When I woke, I was on the bench of the dim jail cell, staring at the cracked wall opposite, the fog of alcohol slowly lifting and giving way to a dull headache. The weight of the failure, the endless disappointments, settled on my shoulders like lead.
"Hey, Babycakes." Mick stood outside the cell waving at the locks as if he were checking into a five-star resort.
"I guess you're gonna be a guest of the city as well," Ray remarked caustically as he opened the cell. "Welcome."
"Jenkins," he greeted him smoothly once the Chief had shut us in together. "Always a pleasure."
Ray muttered something under his breath, his disdain sharp enough to cut glass.
Mick turned to me, his eyes soft, a hint of a smile playing on his lips.
"You know," he began, sitting beside me on the bench, "we're making quite a habit of spending a night in jail."
I let out a miserable groan, leaning my head back against the wall. "He caught me…nudging a lizard, Mick." I covered my face with my hands, embarrassment settling in.
"She cheated," Floral Shirt from the adjoining cell yelled.
"Everyone cheats in lizard racing," Mick waved it away. "Rico gives his gecko speed. Did ya know that?"
I cringed at that. "Drugging a lizard?"
"And then she pushed me," another guy from the boys' cell called out .
"And she stomped on my hand," a third guy complained.
"It was an accident," I cried out.
"Shut the fuck up, Delphi, and get some sleep, yeah?" Mick cupped my cheek.
"I'm so embarrassed," I groaned. "Why did you come here?"
"Because I figured you could use the company." He nudged me gently with his shoulder, his tone shifting from playful to sincere.
"The first set of data is…." I rested my head on Mick's shoulder.
He stroked my hair. "I'm happy to see that you're drinking and getting into trouble. It's healthy."
"What?" I sat up and glared at him.
"In Cambridge, you'd be in your lab, pouring over everything and second-guessing yourself."
That was true. How many times had my colleagues and superiors not said, " Belle, you've got to find a better way to deal with failure. Because if this keeps up, it's going to eat you alive ."
I let out a shaky breath. "I don't know how to just…accept that I'm failing."
He kissed me softly and pulled me into his lap like I was a child. I felt safe and protected. "You're not failing, Belle. It's a setback, yeah, but that doesn't mean it's the end. The only thing worse than stumbling is letting the fear of it burn you out until there's nothing left."

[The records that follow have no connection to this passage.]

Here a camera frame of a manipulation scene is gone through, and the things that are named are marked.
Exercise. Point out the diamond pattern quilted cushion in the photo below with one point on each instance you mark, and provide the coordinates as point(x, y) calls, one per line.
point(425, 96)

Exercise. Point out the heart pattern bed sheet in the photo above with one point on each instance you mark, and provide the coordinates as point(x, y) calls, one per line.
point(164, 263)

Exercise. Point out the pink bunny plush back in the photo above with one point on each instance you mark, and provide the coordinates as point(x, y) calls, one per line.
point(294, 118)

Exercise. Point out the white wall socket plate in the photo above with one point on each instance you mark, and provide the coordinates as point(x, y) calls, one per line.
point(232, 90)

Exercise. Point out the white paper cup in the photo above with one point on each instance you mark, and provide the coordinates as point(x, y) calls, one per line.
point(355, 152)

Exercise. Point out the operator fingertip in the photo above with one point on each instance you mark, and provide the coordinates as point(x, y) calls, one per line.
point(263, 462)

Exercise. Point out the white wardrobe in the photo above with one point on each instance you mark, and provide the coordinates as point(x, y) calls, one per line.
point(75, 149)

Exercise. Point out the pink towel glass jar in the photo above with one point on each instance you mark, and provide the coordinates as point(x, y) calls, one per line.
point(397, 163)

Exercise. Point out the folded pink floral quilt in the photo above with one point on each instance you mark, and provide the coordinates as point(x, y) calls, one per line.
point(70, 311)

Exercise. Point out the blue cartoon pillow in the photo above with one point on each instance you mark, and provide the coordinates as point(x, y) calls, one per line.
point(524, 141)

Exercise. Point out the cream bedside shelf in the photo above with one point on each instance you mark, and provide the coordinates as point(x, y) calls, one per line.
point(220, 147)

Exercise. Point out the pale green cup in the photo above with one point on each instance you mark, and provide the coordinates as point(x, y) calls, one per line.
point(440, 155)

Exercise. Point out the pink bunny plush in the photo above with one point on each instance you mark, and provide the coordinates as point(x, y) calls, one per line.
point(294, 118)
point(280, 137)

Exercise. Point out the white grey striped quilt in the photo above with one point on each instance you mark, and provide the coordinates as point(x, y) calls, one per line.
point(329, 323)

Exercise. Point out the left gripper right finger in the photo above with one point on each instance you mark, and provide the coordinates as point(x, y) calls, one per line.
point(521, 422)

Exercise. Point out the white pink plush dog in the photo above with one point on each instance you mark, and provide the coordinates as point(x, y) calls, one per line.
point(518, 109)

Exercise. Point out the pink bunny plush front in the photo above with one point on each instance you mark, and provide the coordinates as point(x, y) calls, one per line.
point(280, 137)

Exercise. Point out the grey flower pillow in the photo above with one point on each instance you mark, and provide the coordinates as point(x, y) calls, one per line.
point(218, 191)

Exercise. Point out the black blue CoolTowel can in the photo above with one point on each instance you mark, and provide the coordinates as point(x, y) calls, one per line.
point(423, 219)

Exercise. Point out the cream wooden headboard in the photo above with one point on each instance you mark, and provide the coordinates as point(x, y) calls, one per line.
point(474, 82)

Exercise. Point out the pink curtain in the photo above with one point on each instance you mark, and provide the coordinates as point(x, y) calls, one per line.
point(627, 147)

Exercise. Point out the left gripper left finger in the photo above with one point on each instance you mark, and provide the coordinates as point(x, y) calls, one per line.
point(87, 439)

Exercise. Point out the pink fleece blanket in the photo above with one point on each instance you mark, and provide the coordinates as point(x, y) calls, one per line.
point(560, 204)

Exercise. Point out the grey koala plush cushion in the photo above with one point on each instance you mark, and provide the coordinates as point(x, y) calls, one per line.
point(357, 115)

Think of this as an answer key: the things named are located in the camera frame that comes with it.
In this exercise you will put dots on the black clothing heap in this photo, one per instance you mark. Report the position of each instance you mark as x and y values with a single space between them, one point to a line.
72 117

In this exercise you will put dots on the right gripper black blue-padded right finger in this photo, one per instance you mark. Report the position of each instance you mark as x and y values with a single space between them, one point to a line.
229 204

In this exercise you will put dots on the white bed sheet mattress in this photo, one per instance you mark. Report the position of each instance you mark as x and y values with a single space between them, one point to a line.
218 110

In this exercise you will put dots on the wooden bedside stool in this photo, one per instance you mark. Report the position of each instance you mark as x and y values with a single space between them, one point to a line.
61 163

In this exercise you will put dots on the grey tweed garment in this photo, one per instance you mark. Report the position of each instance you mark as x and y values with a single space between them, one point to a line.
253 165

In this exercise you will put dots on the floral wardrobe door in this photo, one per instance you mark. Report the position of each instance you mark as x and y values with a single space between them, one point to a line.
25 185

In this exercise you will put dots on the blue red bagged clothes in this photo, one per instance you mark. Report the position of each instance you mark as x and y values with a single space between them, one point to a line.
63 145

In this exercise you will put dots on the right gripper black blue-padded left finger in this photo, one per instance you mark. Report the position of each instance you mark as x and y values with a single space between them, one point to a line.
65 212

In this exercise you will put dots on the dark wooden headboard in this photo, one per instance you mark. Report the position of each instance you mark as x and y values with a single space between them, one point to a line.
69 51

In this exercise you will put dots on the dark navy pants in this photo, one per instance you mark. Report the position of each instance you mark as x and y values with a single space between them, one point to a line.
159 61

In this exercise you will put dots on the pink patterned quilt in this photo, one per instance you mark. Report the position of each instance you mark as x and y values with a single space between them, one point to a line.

I turned my head and met his eyes. "Easy for you to say, Mick. You left that life. But this is all I've ever wanted to do."
"I've been where you are," he said quietly, his expression turning serious. "Running myself into the ground, chasing perfection until I didn't have anything left to give. You're incredible, Belle, but you're not invincible. You can't give everything without taking something for yourself."
His words started to seep in, loosening the grip my fear and guilt had on me. "So what am I supposed to do?" I asked, feeling rather defeated. "Just accept that it's out of my hands?"
"Not entirely." Mick's lips grazed my forehead. "You have to accept that you're human. It's okay to need a break, to have limits and boundaries. That's what Reef Harbor is for. A place to remind you there's life outside of lab coats and clinical trials."
I swallowed, the warmth of his hand grounding me. "I didn't think I'd end up back here," I whispered. “In Reef Harbor."
He gave my hand a small squeeze. "Maybe you did. Maybe you didn't. But I'm glad you are here with me, and I'd like to keep you forever."
I managed a small smile, feeling the ache in my chest lessen just a little. "And a night in the jail cell is going to continue to be part of our romantic repertoire?"
He laughed softly, his face close enough that I could see the warmth in his eyes. "I believe so."
We did what we had last time in a jail cell, the first time we slept together. Mick leaned against the wall on the bench, and I slid between his legs. And somehow, in that quiet, cramped cell on an uncomfortable wooden bench, I fell asleep and felt more at ease than I had in months.